Output exactly the first line of the listing and each line after it, through the line that contains "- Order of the"; add nothing else.
== Segment start ==
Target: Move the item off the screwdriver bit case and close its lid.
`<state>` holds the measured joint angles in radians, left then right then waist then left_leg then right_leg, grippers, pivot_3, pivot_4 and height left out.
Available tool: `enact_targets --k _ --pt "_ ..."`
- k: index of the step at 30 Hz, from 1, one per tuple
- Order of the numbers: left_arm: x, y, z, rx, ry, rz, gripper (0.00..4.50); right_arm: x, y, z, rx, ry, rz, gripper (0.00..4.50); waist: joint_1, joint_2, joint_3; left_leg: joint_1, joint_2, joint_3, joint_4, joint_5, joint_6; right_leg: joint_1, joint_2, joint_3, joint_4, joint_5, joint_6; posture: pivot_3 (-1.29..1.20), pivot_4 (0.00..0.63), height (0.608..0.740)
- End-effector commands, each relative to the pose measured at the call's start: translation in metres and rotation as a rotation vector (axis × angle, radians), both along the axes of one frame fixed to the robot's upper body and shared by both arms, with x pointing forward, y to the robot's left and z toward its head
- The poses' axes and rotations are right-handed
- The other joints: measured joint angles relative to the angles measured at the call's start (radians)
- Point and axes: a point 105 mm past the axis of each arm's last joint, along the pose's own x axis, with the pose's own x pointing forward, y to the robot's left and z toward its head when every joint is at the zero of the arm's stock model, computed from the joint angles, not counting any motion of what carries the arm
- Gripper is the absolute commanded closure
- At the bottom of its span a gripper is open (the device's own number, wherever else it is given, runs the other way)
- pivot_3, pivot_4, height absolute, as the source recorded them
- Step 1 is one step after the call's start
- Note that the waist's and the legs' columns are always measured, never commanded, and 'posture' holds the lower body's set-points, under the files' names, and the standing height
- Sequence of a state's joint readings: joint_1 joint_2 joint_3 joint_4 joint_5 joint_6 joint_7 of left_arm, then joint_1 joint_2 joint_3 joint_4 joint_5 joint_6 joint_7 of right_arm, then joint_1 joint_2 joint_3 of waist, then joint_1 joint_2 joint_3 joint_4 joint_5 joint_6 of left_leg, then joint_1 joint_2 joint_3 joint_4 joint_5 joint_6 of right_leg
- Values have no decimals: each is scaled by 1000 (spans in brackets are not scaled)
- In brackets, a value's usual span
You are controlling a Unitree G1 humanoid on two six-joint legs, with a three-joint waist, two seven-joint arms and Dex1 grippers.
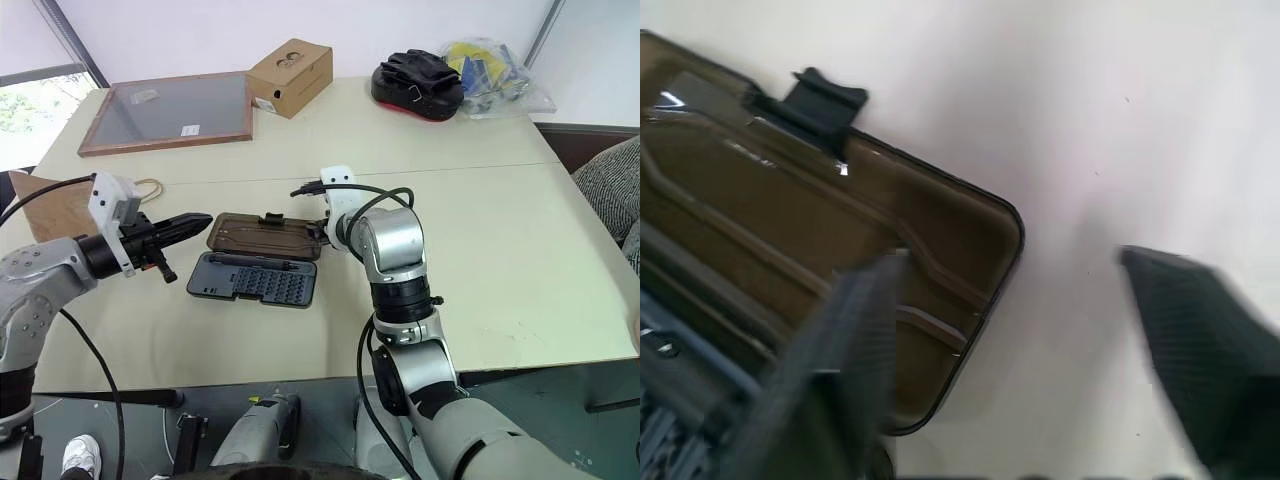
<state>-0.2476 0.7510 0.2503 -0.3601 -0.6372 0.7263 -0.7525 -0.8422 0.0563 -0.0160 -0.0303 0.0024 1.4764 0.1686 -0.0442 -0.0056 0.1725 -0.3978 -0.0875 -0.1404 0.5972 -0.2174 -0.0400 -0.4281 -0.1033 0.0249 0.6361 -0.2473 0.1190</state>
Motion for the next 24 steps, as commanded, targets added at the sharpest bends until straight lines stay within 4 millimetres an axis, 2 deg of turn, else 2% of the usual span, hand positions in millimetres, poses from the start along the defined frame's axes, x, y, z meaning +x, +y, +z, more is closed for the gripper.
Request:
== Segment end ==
→ **Answer to this exercise**:
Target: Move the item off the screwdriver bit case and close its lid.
`<state>` holds the measured joint angles in radians, left then right then waist then left_leg then right_leg, grippers, pivot_3, pivot_4 and height left out.
Available tool: `enact_targets --k _ --pt "_ ..."`
- k: index of the step at 30 Hz, from 1, one per tuple
- Order of the numbers: left_arm: x, y, z, rx, ry, rz, gripper (0.00..4.50); right_arm: x, y, z, rx, ry, rz, gripper (0.00..4.50); waist: joint_1, joint_2, joint_3; left_leg: joint_1, joint_2, joint_3, joint_4, joint_5, joint_6; right_leg: joint_1, joint_2, joint_3, joint_4, joint_5, joint_6; posture: pivot_3 (-1.29..1.20), pivot_4 (0.00..0.63), height (0.608..0.740)

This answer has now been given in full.